Live Tree Carbon Estimation¶

Estimate live tree carbon using the NSVB biomass framework with species-specific carbon fractions.

Overview¶

The live_tree() function recomputes above-ground live tree biomass from scratch using the National Scale Volume and Biomass (NSVB) framework of Westfall et al. (2023, GTR-WO-104) and converts to carbon via species-specific S10a carbon fractions.
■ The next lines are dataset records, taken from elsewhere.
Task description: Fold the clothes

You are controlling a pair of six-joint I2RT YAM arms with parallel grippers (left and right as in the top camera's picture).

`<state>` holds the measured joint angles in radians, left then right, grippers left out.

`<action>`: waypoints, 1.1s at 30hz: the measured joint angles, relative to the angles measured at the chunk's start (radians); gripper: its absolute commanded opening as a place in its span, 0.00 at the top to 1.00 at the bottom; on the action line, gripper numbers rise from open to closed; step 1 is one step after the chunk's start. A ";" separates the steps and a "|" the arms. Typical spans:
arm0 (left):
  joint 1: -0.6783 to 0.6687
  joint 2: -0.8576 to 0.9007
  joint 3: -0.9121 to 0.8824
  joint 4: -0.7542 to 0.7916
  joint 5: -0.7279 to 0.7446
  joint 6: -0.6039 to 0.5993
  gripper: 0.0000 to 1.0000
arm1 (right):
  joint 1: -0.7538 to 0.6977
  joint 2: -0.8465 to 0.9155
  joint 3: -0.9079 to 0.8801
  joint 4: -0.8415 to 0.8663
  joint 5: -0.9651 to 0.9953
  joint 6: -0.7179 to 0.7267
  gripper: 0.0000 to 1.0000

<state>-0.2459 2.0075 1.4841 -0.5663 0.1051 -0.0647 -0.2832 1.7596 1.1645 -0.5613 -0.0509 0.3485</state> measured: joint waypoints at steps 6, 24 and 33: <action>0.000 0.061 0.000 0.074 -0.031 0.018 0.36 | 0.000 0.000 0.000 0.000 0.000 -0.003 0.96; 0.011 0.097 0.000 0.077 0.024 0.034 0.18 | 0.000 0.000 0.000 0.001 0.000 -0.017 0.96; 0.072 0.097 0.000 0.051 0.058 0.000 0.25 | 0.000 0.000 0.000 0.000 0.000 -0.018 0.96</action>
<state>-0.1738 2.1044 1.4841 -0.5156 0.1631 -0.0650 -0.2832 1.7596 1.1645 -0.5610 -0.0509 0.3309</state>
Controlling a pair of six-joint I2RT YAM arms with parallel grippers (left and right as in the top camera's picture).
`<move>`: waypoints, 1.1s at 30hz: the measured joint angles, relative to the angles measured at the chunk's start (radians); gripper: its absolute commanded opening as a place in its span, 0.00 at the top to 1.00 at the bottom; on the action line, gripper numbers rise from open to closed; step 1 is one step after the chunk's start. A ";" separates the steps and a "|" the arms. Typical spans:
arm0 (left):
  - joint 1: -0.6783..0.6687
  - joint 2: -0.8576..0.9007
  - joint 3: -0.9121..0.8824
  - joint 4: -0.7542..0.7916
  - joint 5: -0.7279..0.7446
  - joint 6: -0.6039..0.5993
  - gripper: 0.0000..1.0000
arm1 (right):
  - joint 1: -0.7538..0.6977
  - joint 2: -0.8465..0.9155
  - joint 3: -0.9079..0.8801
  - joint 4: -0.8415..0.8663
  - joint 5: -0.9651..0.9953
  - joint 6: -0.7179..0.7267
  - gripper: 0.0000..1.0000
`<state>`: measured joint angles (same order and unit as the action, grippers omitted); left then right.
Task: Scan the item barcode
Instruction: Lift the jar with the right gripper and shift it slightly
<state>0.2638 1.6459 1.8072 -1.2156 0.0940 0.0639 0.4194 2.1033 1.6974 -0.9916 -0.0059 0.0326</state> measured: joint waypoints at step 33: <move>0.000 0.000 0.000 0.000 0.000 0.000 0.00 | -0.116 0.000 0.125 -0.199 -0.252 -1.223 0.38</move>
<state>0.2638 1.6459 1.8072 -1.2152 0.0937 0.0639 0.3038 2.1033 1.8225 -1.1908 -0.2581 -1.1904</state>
This produces carbon estimates that align with the EPA NGHGI LULUCF live tree pool and match FIADB's pre-computed CARBON_AG column for NSVB-era inventories (September 2023 onward).

import pyfia

db = pyfia.FIA("georgia.duckdb")
db.clip_by_state("GA")
db.clip_most_recent(eval_type="VOL")

# Above-ground live tree carbon
result = pyfia.live_tree(db, pool="ag")

# Total carbon (AG + BG bridge)
total = pyfia.live_tree(db, pool="total")

Function Reference¶

live_tree ¶

live_tree(db: str | FIA, pool: str = 'ag', grp_by: str | list[str] | None = None, by_species: bool = False, by_size_class: bool = False, land_type: str = 'forest', tree_domain: str | None = None, area_domain: str | None = None, plot_domain: str | None = None, totals: bool = True, variance: bool = False, most_recent: bool = False) -> DataFrame

Estimate live tree carbon from FIA data using the NSVB framework.

Recomputes above-ground live tree biomass from scratch using the National Scale Volume and Biomass (NSVB) framework of Westfall et al. (2023, GTR-WO-104) — the same framework USDA FIA uses to populate the FIADB CARBON_AG column for inventories from September 2023 onward. Species-specific live carbon fractions from Table S10a (GTR-WO-104) replace the flat ~0.47 multiplier used by pyfia.biomass(), producing carbon estimates that align with the EPA NGHGI LULUCF live tree pool.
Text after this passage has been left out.